Non è mai stato, Marini, tipo da nascondere, per opportunismo, sentimenti, stati d’animo e convincimenti. Persino – perché non dirlo – dell’anticomunismo originario. Mai viscerale, però. A suo modo, repubblicano. E forse anche riscattato quando, nell’ottobre del 1998, alla caduta del primo governo Prodi, pur potendo da segretario del Ppi contrastare Francesco Cossiga e porre il veto all’incarico di governo a Massimo D’Alema, scelse di rispettare quell’altra storia.
Così era stato nel sindacato. Già nella Cisl, dove a metà degli anni Sessanta era stato spinto da Giulio Pastore a rappresentare l’originaria anima democristiana. “Eravamo – ebbe poi a riconoscere – l’ala più a sinistra della Dc, la più vicina al mondo operaio, ma proprio per questo avevamo un rapporto molto competitivo con i comunisti”. Tanto da osteggiare le prime tappe verso l’unità organica con le altre due confederazioni sindacali favorite da Pierre Carniti, con cui condivideva la passione irruente per il sigaro, e Giorgio Benvenuto.

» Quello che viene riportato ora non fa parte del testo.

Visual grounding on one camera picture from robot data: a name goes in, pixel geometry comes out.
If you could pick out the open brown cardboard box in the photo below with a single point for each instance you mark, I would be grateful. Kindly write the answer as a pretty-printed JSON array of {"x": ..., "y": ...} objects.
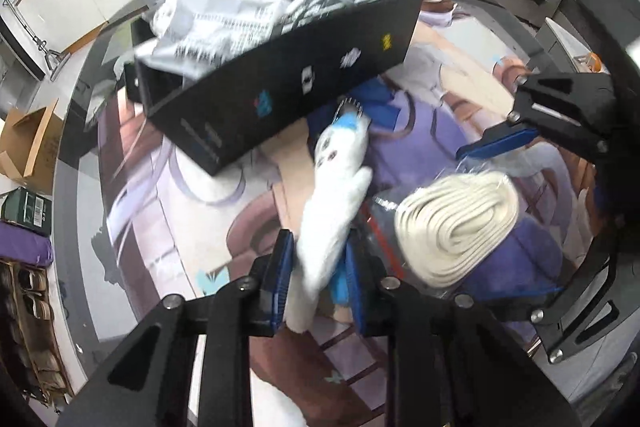
[{"x": 30, "y": 147}]

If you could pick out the orange plastic packet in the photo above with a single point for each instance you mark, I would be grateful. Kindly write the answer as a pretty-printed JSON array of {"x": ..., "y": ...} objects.
[{"x": 596, "y": 63}]

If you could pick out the wooden shoe rack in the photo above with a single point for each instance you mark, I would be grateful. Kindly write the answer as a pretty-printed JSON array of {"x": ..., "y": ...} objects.
[{"x": 20, "y": 347}]

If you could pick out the mop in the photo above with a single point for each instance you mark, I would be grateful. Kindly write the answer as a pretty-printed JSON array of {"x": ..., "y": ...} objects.
[{"x": 50, "y": 57}]

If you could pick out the black cardboard box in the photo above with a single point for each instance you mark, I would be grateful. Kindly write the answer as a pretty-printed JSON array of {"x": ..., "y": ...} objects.
[{"x": 280, "y": 87}]

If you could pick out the dark green box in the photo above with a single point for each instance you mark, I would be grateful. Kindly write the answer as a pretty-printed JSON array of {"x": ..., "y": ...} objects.
[{"x": 25, "y": 207}]

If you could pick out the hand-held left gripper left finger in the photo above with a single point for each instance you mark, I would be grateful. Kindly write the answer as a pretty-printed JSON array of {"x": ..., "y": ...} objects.
[{"x": 280, "y": 272}]

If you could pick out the white printed packet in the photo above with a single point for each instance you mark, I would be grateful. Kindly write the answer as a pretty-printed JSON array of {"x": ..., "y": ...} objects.
[{"x": 225, "y": 27}]

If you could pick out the purple rolled mat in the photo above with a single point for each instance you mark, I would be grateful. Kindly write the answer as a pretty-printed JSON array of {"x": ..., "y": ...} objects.
[{"x": 25, "y": 247}]

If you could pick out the blue cloth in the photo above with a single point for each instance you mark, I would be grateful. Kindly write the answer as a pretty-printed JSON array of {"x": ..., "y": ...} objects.
[{"x": 380, "y": 107}]

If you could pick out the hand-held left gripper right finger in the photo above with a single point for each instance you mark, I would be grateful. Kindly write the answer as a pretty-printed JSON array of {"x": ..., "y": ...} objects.
[{"x": 357, "y": 287}]

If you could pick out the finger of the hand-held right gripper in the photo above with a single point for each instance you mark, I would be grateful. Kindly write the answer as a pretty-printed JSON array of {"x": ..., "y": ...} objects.
[
  {"x": 575, "y": 322},
  {"x": 495, "y": 143}
]

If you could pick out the white sock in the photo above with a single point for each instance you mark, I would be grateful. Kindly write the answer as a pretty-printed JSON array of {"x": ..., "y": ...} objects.
[{"x": 330, "y": 207}]

E però, quando con l’accordo separato con Bettino Craxi sulla scala mobile Carniti mise in gioco tutto, compresa l’autonomia della soggettività politica del sindacato, condivise con Luciano Lama, oltre alla riflessiva pipa, anche lo sforzo per recuperare almeno l’unità d’azione del mondo del lavoro.
Anche su questo, c’è un lascito di Marini da raccogliere: “Forse sbagliavo”, ha poi ammesso onestamente a proposito dei “condizionamenti” degli anni Settanta: “Quei condizionamenti non ci sono più, la situazione dei lavoratori è diventata estremamente più difficile e fare il sindacalista adesso è più complicato di allora perché nelle aziende ritrovi dipendenti con contratto a tempo indeterminato, a tempo determinato, a partita Iva, ti muovi insomma in una vera e propria giungla di tipologie contrattuali. Lo dico con grande sincerità, oggi l’unità io la farei”.
Ha fatto altro, Marini, negli 87 anni di vita, fino al buon ritiro minacciato dal virus di questo secolo. Ma la lezione, a ben guardare, sempre quella è.